Scammon Crosby & Stubenrauch for appellant.
(1) The testimony was uncontradicted that the appellant sold these notes as the agent of the First National Bank of Fairmont Nebraska, and that the respondents knew this at the time they purchased the notes. The jury, therefore, should have been instructed to find for appellant. Ziegler v. Fallon, 28 Mo.App. 295; Hartzell v. Crumb, 90 Mo. 630; Klosterman v. Tobler, 58 Mo. 290; Mechem on Agency secs. 555, 929; 1 Am. and Eng. Encyclopedia of Law, p. 401; Worthington v. Cowles, 112 Mass. 30; Fleet v. Martin, 7 L. R. Q. B. 126; Fairlee v. Fenton, L. R. 5 Ex. 169. (2) The court erred in giving instruction number 1 of its own motion. It ignored entirely the gist of the action, viz., fraudulent intent, or such reckless conduct as was equivalent to a disregard of the rights of others. Dulaney v. Rogers, 64 Mo. 201; Dunn v. White, 63 Mo. 181; Welsh v. Morse, 80 Mo. 568; Redpath v. Lawrence, 42 Mo.App. 101; Anderson v. Pike, 86 Mo. 293; Fenwick v.
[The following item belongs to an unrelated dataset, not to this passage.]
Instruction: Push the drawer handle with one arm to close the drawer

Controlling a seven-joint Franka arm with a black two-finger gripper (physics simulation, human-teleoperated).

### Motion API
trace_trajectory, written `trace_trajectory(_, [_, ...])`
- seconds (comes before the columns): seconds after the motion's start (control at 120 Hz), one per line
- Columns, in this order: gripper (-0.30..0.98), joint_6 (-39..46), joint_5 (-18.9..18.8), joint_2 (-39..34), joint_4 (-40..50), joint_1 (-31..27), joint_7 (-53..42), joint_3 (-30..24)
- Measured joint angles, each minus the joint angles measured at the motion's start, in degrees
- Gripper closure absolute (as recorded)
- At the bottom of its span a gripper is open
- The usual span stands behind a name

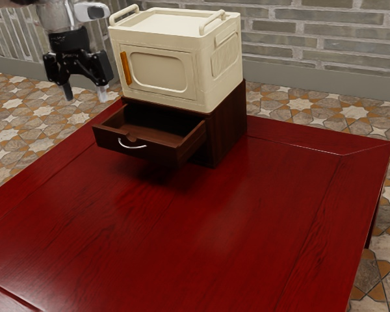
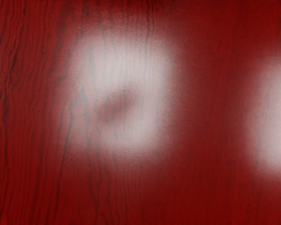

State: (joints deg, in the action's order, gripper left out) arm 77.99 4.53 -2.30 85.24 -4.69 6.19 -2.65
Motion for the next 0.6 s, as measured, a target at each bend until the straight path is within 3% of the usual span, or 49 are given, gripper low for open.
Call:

Bowling, 42 Mo.App. 516; Kountz v. Kaufman, 31 Mo.App. 397; 1 Smith's Leading Cases [6 Am. Ed.], part 1, 284. (3) The court erred in refusing to receive testimony from appellant that several notes of the parties on account of which the suit was brought, before negotiated by the appellant, had been paid promptly at maturity. (4) The testimony of E. L. Martin to the effect that he had paid his note by a conveyance of land, should have been admitted by the court. (5) The court erred in refusing to permit the appellant to show that the bank statement published in its circular was exactly what it purported to be, the thing called statement published by the bank in the newspapers, as immaterial and irrelevant. (6) The court erred in refusing to permit the appellant to show the efforts that he had made, through his agent Bostwick, to ascertain the real standing of the First National Bank of Fairmont, and in refusing to permit the letter of that bank's correspondent at Omaha to be introduced in evidence. Abbott's Trial Evidence, pp. 617-621. Oberlander v. Spiess, 45 N.Y. 175.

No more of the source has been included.